La capitalisation boursière d’aujourd’hui est évidemment la plus significative pour juger de leur impact sur l’économie de notre pays.
Elle permet d’aboutir au tableau ci-dessus, qui fait ressortir que la valeur des entreprises privatisées de 1986 à 1988 s’élève aujourd’hui à plus de 600 milliards de francs, que celle des entreprises privatisées de 1993 à 1995 s’élève à près de 480 milliards, et que les privatisations, le plus souvent partielles, mises en œuvre par le gouvernement actuel ne représentent pas plus de 164 milliards.

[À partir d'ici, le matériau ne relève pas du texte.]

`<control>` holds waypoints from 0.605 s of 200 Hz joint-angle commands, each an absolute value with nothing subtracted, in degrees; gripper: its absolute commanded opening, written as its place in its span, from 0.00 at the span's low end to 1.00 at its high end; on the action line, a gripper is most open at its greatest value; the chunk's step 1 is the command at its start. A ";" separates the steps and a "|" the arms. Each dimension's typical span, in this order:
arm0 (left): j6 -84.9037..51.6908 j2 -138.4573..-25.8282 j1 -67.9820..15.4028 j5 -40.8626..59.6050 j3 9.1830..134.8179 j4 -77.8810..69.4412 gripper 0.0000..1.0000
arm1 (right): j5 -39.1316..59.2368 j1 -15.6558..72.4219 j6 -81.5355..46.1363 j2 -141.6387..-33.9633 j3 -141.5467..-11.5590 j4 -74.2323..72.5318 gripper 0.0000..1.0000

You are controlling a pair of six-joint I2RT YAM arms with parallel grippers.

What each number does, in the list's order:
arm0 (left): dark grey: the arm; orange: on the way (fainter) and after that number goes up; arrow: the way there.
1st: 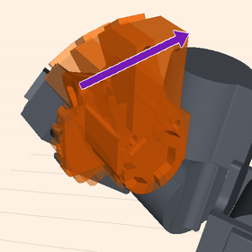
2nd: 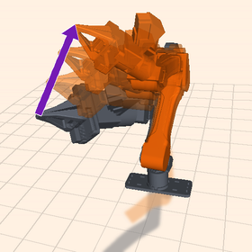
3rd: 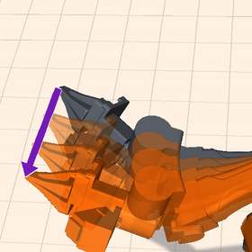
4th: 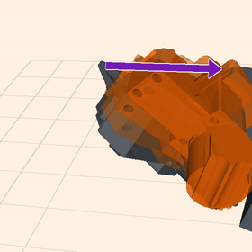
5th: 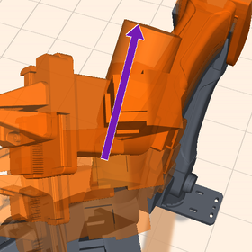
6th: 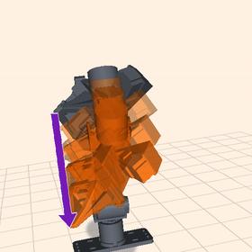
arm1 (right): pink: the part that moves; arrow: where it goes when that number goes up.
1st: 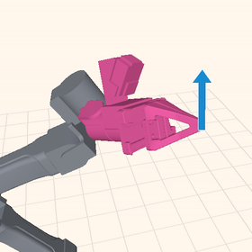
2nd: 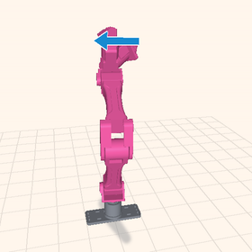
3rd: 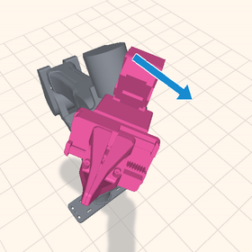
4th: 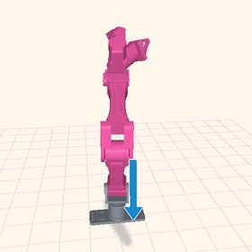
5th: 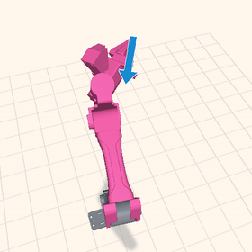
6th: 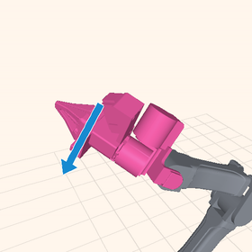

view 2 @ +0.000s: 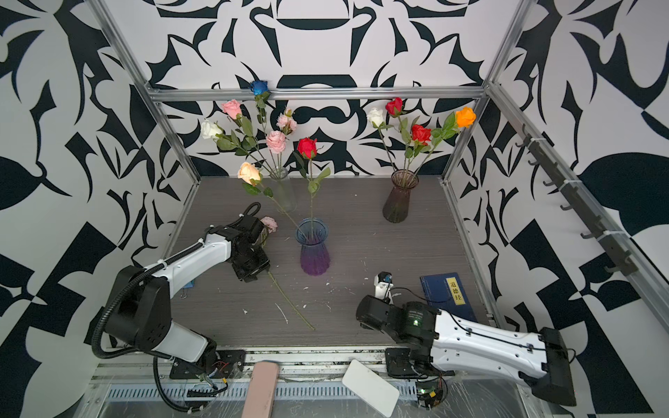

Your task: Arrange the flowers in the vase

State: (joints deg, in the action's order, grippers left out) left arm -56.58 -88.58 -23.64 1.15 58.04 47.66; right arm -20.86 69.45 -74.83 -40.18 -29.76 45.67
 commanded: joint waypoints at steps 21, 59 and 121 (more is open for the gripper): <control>-57.38 -94.97 -23.63 0.89 61.52 52.60 0.49 | -24.07 69.35 -80.36 -34.06 -26.72 49.77 0.24; -58.42 -97.75 -23.77 2.55 63.16 50.97 0.48 | -23.11 69.35 -81.69 -31.40 -23.46 48.51 0.24; -58.18 -101.73 -24.25 2.20 65.75 52.65 0.49 | -23.68 69.35 -81.92 -31.51 -20.34 44.60 0.23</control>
State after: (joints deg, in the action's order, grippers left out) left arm -57.43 -100.01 -23.88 2.00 64.71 49.25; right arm -21.93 69.45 -81.14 -31.44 -21.21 46.87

Si l’on prenait un autre mode de calcul, le pourcentage de ces trois capitalisations par rapport au total de celle du CAC 40, qui comprend les plus grandes entreprises françaises, on aboutirait au même résultat : l’effort fait en 1986-1988 représente quatre fois, et celui accompli en 1993-1995 trois fois ce qu’a réalisé le gouvernement actuel de 1997à 1999.
Je souhaitais que cette vérité fût rétablie, afin que le rôle de chacun soit remis à sa juste place.